03-03-2011, 01:33 PM
Join Date: Jun 2010
| | Re: limbo, having major grief issues
Paramore, I have been reading all your threads. First, I am certainly not qualified to offer advice to anyone, so you can take what I say with a grain of salt. I do not understand why you seem to be blaming yourself for the situation your marriage is in. Your husband did the same thing you did and if I remember correctly, it was initially his idea, correct? Now, he continues to have an affair with that woman. Why, my dear, do you feel as if it is all your fault? You state that you understand all of the feelings that he is having, well, maybe you should be having some of the same feelings that he is, he wronged you just as much as you wronged him. This was not a one-sided deception. Maybe if you treated him a little of the way that he is treating you, he'd be a bit more understanding. He's got his girl on the side and you waiting at home, what more could a man want? I agree with fighting for your marriage and if that is what you want, more power to you. But, somehow, you cannot place all the blame on yourself for the failure of this relationship.
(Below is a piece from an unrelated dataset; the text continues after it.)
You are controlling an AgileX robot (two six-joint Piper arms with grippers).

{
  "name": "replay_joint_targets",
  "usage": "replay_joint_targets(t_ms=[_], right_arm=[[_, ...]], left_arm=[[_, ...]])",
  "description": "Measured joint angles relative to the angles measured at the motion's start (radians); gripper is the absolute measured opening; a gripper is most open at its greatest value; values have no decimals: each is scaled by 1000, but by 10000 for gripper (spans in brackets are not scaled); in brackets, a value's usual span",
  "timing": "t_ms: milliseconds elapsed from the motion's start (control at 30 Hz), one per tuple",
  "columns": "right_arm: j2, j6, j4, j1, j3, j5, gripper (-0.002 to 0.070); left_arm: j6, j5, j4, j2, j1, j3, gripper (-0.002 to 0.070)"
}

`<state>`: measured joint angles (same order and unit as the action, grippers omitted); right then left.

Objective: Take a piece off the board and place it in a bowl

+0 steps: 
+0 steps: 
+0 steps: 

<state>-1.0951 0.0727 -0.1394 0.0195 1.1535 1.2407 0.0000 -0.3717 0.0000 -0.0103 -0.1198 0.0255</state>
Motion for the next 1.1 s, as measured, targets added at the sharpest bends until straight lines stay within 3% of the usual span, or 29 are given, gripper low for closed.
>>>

He was/is just as guilty as you are. I'm sorry if I have misstated or misunderstood some of your posts. If I did, please accept my apologies if I do not have the facts correct. If I do, then you need to get hold of yourself and "man-up" as they say on this board. I truly wish you the best and I do hope that things work out for you. As suggested, prayer would help at this time. I will be praying for God's guidance in your life.